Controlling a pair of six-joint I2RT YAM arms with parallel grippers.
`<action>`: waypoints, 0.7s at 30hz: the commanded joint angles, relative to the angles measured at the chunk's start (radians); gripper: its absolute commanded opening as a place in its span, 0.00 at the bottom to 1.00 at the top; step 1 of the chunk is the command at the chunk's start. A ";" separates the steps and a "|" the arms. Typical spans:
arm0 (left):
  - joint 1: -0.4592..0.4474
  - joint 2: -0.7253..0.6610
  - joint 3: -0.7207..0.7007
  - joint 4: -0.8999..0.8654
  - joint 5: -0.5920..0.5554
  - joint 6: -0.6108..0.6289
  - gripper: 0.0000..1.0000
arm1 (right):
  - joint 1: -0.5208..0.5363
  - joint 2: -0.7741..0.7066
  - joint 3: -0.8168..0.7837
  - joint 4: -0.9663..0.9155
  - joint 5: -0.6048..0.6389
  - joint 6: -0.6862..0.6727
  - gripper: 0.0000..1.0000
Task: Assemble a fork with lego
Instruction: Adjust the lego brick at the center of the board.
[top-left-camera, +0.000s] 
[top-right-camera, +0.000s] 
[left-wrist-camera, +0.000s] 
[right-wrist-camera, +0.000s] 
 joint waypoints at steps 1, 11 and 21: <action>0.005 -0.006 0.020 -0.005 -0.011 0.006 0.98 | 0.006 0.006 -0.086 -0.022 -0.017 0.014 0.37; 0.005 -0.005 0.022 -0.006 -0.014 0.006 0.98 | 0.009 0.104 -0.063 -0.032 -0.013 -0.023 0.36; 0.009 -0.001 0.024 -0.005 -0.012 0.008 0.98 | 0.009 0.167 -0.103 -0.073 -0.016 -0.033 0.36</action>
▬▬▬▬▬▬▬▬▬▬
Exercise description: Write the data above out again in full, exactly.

Response to this task:
Controlling a pair of six-joint I2RT YAM arms with parallel grippers.
`<action>`: waypoints, 0.7s at 30hz: the commanded joint angles, relative to the angles measured at the chunk's start (radians); gripper: its absolute commanded opening as a place in its span, 0.00 at the bottom to 1.00 at the top; step 1 of the chunk is the command at the chunk's start. A ";" separates the steps and a "|" the arms. Typical spans:
arm0 (left):
  - joint 1: -0.4592..0.4474
  - joint 2: -0.7253..0.6610
  - joint 3: -0.7207..0.7007
  - joint 4: -0.8999..0.8654
  - joint 5: -0.5920..0.5554
  - joint 6: -0.6108..0.6289
  - gripper: 0.0000..1.0000
arm1 (right):
  - joint 1: -0.5208..0.5363
  - joint 2: -0.7741..0.7066
  - joint 3: -0.8168..0.7837
  - joint 4: -0.9663..0.9155
  - joint 5: -0.6048..0.6389
  - joint 6: -0.6862..0.6727
  - gripper: 0.0000..1.0000
Task: Assemble a fork with lego
Instruction: Adjust the lego brick at the center of the board.
[top-left-camera, +0.000s] 
[top-right-camera, +0.000s] 
[left-wrist-camera, +0.000s] 
[right-wrist-camera, +0.000s] 
 joint waypoints at steps 1, 11 and 21: <action>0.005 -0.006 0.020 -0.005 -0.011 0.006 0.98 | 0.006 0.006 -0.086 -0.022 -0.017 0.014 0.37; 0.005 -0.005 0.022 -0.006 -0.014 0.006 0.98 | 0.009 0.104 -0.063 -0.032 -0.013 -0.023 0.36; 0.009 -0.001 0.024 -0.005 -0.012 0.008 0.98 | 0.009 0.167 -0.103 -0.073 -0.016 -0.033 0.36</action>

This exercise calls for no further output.